This is a guest post by Heather Gray, a student at Fitchburg State University majoring in English and Middle School Education.

I have had a long-time struggle with criticism about my choices in literature. It has always seemed as if nobody understood why I wanted to read the genres I chose to read. Teachers would regularly ask me to try a non-fiction book, or tell me to read something with more substance. Substance……the word I have pondered for years trying to find its meaning.

As an English major, and a future English teacher, I am proud to say that I am pro- comic books, and pro- graphic novels. This sometimes surprises people; they wonder why I would favor students reading this “trash”. My answer is simple: I’m pro-reading, no matter what the genre.

Reading leads to learning and learning leads to becoming knowledgeable, and knowledge is power. This “trash” the students are choosing to read is the hook that’s getting them reading—and reading anything can invoke the learning process. Wouldn’t you rather that your kids, students, or grandchildren are reading something, than reading nothing at all?

My favorite books are by Jodi Picoult. She has written 21 wonderful novels for young adults and older. All of her novels are fiction, but are based on issues drawn from real life. Her novels all have very different, but well thought out topics, and she manages to pull readers in and make them want to keep reading. Not only are her books enticing and creative, but they contain an abundance of knowledge.

At the moment I am reading House Rules, a novel written by Picoult in 2010. This novel is a murder mystery, and about a young man with Asperger’s, and a family trying to stick together when times get tough. While many authors would only focus on the drama of the story, Picoult focuses on the Asperger’s disease itself and crime scene analyses. Picoult digs deep and gives her readers a great deal of knowledge on these subjects all the while keeping them interested in the story line.

By researching the topics and showing the reader research-backed results, authors of fiction such as Picoult are teaching readers, proving that one can learn from fiction. Every time I read one of Picoult’s novels I feel as if I have gained a little more substance on the subjects Picoult covers.

You can also learn from literature such as comic books, graphic novels, cookbooks, magazines, and romance novels.
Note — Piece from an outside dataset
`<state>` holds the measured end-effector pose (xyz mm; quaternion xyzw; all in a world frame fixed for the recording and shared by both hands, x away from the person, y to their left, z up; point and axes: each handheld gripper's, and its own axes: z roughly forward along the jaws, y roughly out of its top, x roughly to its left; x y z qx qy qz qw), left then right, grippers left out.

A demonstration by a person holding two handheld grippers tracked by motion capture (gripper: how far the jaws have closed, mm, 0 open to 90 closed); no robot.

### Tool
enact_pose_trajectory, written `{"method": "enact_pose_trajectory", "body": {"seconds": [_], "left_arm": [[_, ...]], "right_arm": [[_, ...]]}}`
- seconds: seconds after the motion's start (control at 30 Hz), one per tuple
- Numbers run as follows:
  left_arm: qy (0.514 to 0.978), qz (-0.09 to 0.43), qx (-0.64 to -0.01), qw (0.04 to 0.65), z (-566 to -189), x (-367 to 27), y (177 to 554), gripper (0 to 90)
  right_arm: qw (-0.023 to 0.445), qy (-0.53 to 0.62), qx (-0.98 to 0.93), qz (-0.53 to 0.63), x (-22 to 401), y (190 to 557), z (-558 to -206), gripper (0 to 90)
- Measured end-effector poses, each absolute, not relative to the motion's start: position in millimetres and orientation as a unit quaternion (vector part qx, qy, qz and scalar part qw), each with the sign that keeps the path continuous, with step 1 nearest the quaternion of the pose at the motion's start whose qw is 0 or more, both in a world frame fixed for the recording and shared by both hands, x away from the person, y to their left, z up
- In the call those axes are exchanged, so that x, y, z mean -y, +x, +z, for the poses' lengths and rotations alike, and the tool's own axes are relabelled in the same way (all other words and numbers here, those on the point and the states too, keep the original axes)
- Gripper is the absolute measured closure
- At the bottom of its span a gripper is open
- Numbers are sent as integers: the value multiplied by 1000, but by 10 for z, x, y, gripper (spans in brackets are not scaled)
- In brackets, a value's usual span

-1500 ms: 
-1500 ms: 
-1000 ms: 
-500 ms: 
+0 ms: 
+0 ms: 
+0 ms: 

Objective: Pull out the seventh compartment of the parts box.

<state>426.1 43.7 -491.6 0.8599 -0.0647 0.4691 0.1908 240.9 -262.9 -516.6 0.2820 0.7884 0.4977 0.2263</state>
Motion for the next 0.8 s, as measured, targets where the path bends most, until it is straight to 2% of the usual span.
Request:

No matter what you are interested in, there is bound to be something informative between the covers. No literature should be deemed “trash” simply because of its format or genre.

Every piece of literature has a purpose, whether a historical biography or Fifty Shades of Grey. To call any piece of literature “trash” would imply that there is no use for it. While you may not see its use, or you may not be interested in it, others may.

If you want to be a lifelong learner—if you want to obtain a broad education and love learning new things as I do—I suggest you pick up all types of literature and keep an open mind about what contains information that you can learn from.

If you are curious about law, but are not a lawyer, what’s wrong with picking up a love story about a lawyer and his secretary? There’s bound to be law terminology and information that will help you understand what the career entails. If you’re interested in Beowulf, but don’t want to spend hours on end getting through the dense novel, what’s wrong with picking up the graphic novel and learning through images and short blurbs? If you’re interested in super heroes and the supernatural and have seen all the movies and still want to learn more, what’s wrong with reading comic books?

Any way you look at it, you will gain knowledge you not have if you decided not to read. No matter what age you are, no matter what you are reading, reading is better than not reading. It’s all a part of lifelong learning. You be the judge. What kind of reading do you think is substantial?